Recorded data
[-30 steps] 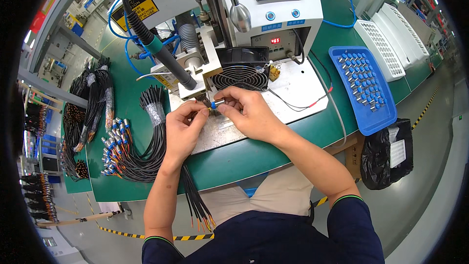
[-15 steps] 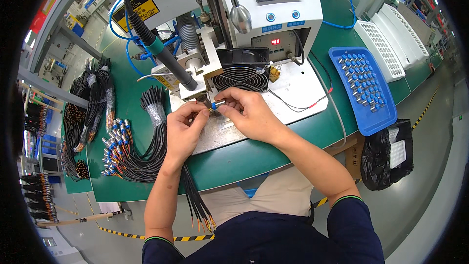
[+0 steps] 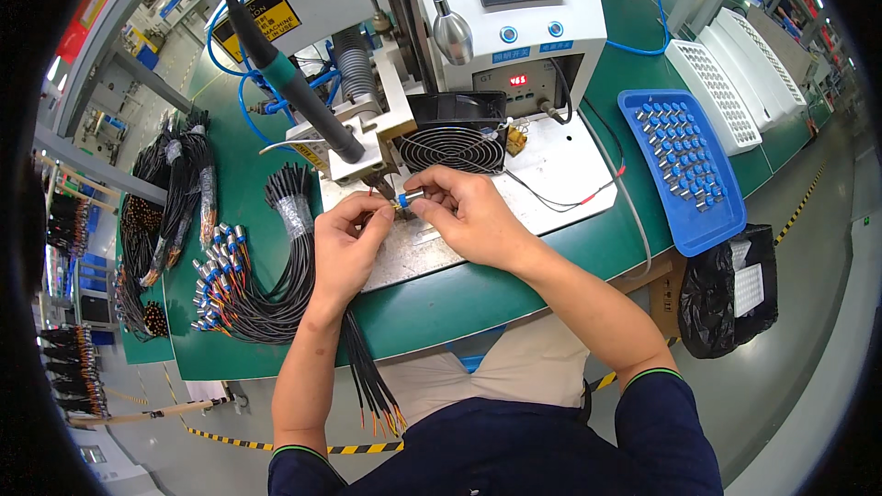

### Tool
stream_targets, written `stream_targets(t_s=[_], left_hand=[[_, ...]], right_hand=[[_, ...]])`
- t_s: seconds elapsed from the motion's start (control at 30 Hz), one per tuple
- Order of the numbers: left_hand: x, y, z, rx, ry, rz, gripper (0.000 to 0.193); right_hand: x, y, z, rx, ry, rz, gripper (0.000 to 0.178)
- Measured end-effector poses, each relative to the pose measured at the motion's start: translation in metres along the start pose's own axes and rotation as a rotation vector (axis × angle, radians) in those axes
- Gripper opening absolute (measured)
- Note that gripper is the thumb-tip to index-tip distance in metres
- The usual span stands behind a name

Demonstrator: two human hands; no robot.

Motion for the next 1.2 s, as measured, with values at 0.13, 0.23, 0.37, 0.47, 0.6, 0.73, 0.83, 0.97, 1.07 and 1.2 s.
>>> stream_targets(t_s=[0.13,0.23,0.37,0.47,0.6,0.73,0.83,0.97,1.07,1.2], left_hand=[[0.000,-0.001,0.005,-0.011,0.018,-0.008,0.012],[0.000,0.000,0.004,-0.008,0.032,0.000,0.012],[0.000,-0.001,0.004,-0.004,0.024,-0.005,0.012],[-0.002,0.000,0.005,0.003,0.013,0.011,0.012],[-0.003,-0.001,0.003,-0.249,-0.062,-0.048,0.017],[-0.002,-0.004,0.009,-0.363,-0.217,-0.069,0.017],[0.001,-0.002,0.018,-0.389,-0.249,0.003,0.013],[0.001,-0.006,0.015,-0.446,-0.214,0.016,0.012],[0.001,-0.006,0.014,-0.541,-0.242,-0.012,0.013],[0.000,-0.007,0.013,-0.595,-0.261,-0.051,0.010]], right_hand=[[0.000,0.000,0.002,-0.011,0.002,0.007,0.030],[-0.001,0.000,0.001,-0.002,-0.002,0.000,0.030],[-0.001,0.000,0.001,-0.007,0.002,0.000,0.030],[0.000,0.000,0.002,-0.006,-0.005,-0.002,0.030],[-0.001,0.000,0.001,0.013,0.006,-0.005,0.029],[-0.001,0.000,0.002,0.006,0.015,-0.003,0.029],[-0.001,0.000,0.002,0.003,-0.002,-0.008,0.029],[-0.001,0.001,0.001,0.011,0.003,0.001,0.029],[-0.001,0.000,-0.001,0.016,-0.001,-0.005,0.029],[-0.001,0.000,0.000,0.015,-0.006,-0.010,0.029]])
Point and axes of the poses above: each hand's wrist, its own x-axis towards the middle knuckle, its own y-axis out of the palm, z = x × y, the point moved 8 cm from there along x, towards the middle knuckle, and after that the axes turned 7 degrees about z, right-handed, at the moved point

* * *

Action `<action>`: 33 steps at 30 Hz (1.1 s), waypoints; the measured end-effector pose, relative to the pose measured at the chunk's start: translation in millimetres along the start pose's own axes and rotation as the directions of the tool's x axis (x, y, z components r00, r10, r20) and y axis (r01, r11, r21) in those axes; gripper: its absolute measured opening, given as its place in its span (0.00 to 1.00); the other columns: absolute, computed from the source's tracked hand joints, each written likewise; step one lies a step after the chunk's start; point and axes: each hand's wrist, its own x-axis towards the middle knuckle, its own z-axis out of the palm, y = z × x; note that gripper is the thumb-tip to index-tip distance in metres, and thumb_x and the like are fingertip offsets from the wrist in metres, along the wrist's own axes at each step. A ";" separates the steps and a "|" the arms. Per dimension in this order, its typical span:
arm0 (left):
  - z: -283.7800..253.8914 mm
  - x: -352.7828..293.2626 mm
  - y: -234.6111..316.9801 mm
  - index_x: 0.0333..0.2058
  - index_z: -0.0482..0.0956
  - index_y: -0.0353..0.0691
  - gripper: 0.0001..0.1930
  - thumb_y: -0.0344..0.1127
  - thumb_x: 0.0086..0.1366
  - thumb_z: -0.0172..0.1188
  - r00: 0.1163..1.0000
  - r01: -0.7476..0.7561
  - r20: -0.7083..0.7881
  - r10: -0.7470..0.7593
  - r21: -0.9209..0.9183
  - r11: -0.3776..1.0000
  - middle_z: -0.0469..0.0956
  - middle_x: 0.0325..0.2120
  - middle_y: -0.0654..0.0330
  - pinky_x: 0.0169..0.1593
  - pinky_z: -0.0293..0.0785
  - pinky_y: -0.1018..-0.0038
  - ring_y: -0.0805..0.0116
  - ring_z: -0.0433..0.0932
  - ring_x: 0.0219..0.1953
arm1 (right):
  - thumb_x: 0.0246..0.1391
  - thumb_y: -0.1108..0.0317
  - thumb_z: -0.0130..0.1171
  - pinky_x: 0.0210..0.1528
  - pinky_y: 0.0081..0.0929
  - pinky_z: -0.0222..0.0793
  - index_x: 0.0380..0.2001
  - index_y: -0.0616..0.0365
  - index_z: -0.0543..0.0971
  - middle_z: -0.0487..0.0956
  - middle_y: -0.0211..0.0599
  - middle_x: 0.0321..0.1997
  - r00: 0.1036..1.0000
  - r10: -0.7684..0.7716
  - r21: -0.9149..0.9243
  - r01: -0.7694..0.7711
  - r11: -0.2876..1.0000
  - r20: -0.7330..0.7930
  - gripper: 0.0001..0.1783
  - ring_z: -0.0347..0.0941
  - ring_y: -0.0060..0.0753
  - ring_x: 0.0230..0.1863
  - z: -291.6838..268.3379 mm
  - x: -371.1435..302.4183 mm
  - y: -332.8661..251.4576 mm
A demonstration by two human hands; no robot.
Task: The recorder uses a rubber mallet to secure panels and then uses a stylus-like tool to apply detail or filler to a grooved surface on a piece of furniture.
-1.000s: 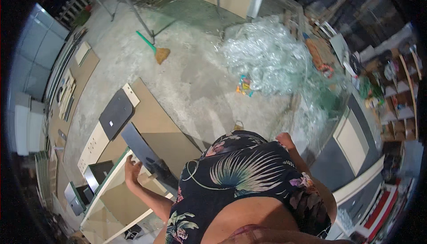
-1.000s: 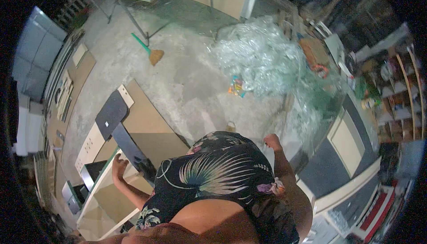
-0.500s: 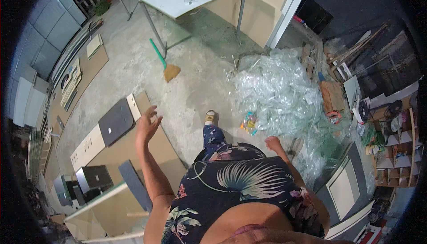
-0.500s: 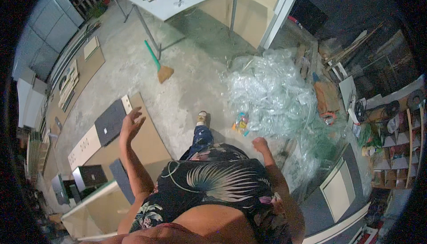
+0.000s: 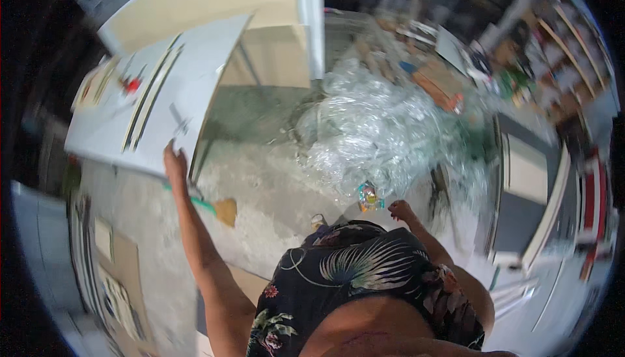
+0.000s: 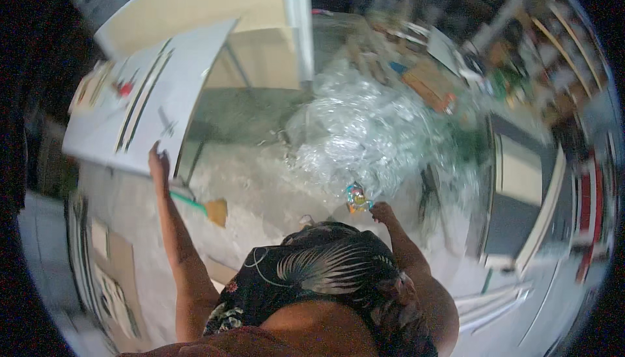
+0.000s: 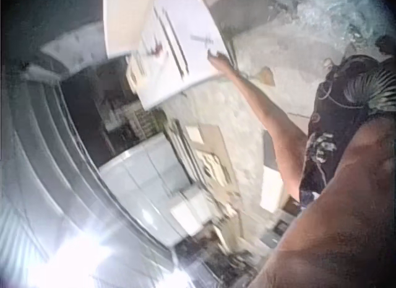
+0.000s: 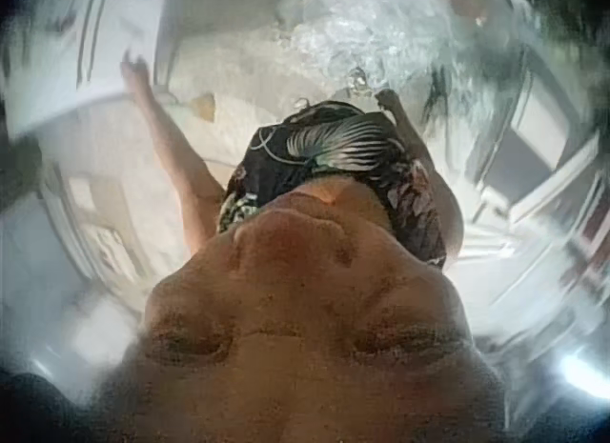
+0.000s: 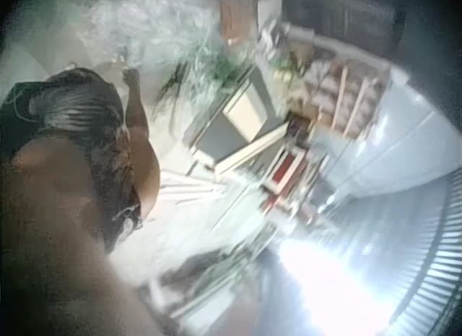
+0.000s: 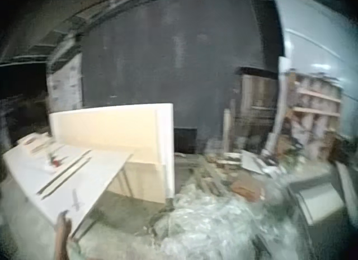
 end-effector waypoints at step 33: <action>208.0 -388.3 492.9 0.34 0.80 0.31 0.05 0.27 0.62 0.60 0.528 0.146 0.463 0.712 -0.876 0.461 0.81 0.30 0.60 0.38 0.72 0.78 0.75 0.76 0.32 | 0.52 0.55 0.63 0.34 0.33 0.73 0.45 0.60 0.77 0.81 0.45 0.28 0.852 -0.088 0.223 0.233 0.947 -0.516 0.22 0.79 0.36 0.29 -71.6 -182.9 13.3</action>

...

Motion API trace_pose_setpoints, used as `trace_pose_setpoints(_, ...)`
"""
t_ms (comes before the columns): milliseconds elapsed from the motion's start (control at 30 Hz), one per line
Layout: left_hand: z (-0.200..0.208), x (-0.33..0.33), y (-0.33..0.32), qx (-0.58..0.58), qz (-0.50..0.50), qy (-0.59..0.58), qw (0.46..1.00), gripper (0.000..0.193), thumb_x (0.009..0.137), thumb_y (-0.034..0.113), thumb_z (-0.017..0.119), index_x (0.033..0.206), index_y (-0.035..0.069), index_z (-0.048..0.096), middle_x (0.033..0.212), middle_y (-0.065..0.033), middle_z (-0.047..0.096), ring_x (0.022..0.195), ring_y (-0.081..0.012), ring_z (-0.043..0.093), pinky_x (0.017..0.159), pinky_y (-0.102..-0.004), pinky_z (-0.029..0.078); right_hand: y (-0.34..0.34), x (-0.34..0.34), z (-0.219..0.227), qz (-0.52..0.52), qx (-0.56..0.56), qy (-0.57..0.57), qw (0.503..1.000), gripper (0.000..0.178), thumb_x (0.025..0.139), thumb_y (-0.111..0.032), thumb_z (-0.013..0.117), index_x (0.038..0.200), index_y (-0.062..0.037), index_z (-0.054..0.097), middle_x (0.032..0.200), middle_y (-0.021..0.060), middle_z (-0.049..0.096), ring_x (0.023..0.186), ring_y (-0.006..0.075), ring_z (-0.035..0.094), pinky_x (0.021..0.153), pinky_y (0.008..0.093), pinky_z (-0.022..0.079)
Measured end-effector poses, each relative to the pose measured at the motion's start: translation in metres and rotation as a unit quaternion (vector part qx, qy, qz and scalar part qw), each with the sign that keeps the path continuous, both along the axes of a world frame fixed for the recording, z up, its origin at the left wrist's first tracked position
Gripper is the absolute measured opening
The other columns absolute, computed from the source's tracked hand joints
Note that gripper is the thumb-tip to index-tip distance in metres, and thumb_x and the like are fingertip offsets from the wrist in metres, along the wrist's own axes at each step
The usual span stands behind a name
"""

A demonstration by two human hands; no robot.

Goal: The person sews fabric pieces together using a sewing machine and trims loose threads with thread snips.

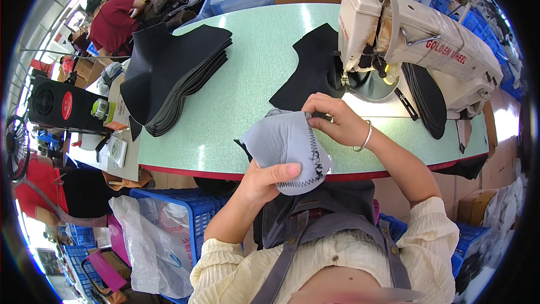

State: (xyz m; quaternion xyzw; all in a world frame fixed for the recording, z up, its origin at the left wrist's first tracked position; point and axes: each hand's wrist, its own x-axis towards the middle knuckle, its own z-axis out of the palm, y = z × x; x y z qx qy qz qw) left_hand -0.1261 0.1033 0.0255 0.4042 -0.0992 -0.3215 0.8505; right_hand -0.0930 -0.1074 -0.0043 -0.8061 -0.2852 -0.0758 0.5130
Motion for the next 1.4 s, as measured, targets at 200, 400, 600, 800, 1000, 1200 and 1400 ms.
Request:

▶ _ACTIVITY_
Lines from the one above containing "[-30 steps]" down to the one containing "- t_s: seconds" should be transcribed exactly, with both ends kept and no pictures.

▶ _YOUR SOLUTION_
[-30 steps] 
[-15 steps] 
[+0 steps] 

### Tool
stream_targets, written `stream_targets(t_s=[_], left_hand=[[_, ...]], right_hand=[[_, ...]])`
- t_s: seconds elapsed from the motion's start (control at 30 Hz), one per tuple

Nothing remains to be added to the output.